Des signes préoccupants d'une nouvelle phase de récession pour les PME sont déjà perceptibles, met en garde Swissmechanic.

De nombreuses PME suisses veulent investir dans le futur et l'industrie 4.0, mais n'y arrivent pas en raison de problèmes de liquidités propres.

Crédits: Keystone

L'assèchement du crédit fait partie de la réalité et ne figure pas seulement dans les théories économiques, met en garde Swissmechanic. Des signes préoccupants d'une nouvelle phase de récession pour les petites et moyennes entreprises (PME) sont déjà perceptibles.

De nombreuses PME suisses veulent investir dans le futur et l'industrie 4.0, mais n'y arrivent pas en raison de problèmes de liquidités propres et de manques de moyens sur le marché des capitaux, s'inquiète mardi Swissmechanic dans un communiqué. Elles se trouvent dans une situation qui ne peut et ne doit pas être prise à la légère en termes de politique économique et monétaire.

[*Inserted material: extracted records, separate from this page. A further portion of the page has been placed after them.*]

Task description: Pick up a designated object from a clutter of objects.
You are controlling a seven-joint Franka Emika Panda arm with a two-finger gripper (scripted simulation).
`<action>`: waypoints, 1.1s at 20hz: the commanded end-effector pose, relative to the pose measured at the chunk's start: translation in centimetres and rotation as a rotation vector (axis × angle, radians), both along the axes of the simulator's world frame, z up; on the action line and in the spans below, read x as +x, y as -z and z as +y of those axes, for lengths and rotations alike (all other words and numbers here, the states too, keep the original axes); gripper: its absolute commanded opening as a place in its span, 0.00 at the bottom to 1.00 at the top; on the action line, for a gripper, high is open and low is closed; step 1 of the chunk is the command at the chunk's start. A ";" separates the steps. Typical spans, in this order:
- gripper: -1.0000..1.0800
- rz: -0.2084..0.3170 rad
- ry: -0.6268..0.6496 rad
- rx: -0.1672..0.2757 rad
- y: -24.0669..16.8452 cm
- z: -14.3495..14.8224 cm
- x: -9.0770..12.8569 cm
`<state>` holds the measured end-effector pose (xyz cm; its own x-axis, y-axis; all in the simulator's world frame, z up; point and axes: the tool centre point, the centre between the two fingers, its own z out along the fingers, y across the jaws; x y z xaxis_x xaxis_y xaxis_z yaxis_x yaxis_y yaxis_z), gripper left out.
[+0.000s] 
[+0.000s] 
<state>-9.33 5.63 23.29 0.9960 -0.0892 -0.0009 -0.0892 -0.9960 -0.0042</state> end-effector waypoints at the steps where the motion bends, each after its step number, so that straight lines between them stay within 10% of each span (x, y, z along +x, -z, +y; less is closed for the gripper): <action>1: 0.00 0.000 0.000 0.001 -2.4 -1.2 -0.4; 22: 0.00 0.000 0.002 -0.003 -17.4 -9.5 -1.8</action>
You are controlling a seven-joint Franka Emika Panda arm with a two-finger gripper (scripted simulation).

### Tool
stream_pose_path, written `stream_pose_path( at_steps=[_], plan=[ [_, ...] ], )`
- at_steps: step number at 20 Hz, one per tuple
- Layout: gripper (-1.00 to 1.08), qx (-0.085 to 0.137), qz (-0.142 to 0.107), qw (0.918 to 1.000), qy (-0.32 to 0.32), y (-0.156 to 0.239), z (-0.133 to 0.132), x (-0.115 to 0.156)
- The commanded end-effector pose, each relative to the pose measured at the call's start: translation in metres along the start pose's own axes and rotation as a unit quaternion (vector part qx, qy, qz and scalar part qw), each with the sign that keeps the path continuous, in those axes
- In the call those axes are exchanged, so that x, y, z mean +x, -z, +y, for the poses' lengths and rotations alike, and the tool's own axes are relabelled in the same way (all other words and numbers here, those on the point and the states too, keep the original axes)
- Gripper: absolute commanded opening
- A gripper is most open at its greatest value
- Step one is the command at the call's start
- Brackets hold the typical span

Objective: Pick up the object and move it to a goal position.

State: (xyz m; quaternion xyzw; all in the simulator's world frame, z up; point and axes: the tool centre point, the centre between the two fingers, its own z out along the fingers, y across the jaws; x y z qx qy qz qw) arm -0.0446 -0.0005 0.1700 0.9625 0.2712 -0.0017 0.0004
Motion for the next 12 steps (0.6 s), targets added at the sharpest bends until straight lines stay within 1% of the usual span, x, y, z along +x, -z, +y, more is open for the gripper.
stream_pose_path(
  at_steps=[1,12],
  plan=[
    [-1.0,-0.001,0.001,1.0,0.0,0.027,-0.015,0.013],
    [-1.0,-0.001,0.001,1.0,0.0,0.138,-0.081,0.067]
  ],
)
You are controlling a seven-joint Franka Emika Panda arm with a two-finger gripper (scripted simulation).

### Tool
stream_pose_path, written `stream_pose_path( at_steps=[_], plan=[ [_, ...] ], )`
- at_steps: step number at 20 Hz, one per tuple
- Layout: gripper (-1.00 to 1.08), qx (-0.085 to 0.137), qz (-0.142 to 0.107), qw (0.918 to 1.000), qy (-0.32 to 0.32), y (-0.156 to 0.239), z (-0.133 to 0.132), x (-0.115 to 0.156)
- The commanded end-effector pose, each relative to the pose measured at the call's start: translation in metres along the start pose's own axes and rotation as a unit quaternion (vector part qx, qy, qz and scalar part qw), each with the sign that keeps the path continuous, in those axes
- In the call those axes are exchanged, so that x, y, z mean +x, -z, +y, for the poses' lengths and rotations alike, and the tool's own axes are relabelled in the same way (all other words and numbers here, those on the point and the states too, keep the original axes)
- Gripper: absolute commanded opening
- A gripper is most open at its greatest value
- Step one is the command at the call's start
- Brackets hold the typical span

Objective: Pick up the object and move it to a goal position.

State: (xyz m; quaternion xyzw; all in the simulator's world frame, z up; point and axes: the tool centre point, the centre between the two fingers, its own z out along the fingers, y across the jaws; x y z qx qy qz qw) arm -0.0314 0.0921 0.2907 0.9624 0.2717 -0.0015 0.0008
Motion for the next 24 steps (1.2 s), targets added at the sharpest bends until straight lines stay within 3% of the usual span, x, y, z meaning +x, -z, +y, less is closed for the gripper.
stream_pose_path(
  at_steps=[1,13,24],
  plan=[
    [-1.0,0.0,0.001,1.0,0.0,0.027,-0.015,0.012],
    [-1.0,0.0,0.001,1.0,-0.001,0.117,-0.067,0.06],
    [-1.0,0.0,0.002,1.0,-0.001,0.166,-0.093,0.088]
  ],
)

Manque d'argent pour investir

Un sondage mené auprès de quelque 350 PME montre que deux tiers d'entre elles veulent investir dans l'industrie 4.0, l'automation et la numérisation. Mais elles sont moins de la moitié (47,66%) à juger leurs propres moyens et réserves suffisants pour ce faire. Un tiers (35,26%) estime qu'ils ne suffisent pas. Elles sont en outre 28,80% à dire ne pas recevoir assez de capitaux de leur banque.

Plus de 30% des PME interrogées jugent les conditions actuelles des banques d'affaires pour les crédits aux entreprises comme mauvaises à très mauvaises. Elles sont près de 40% à les trouver moyenne. De nombreuses entreprises ne demandent plus de crédits et restreignent leurs investissements au regard de leurs plans initiaux, note Swissmechanic.

Presque un quart des entreprises industrielles ont réduit leurs investissements et un cinquième ont délocalisé toute ou partie de leur production à l'étranger, rappelle encore l'association, sur la base du panorama 2017 dressé par Swissmem.

Crédits douteux

L'évolution du franc constitue dans ce contexte un point important, souligne Swissmechanic. Les stratégies de la Banque centrale européenne (BCE) et de la Banque nationale suisse (BNS) visent toutes deux à inonder le marché d'argent bon marché avec une politique de taux bas.

Cela n'amène néanmoins pas à davantage de crédits pour les petites entreprises, mais à une dévaluation de l'argent et à des crédits plus chers. Le concept fonctionne mieux en Europe, où l'euro reste peu cher et les crédits débordent, tandis que les exportations croissent.

Les investisseurs prudents se tournent à nouveau fortement vers le franc, et la pression sur la Suisse et la BNS augmente, selon Swissmechanic, qui évoque le danger d'un nouveau choc du franc. Une disparition massive de PME menace, en particulier si celles-ci n'ont entre-temps pas pris d'avance dans les techniques de production et l'innovation.

L'organisation faîtière des PME de l'industrie des machines, de l'électronique et des métaux (MEM) met en avant le développement de solutions alternatives. La collaboration avec les sociétés actives dans les technologies financières (fintechs) pourrait par exemple permettre de contourner la pénurie de crédits et de permettre aux PME du secteur d'être suffisamment préparées à la prochaine tempête.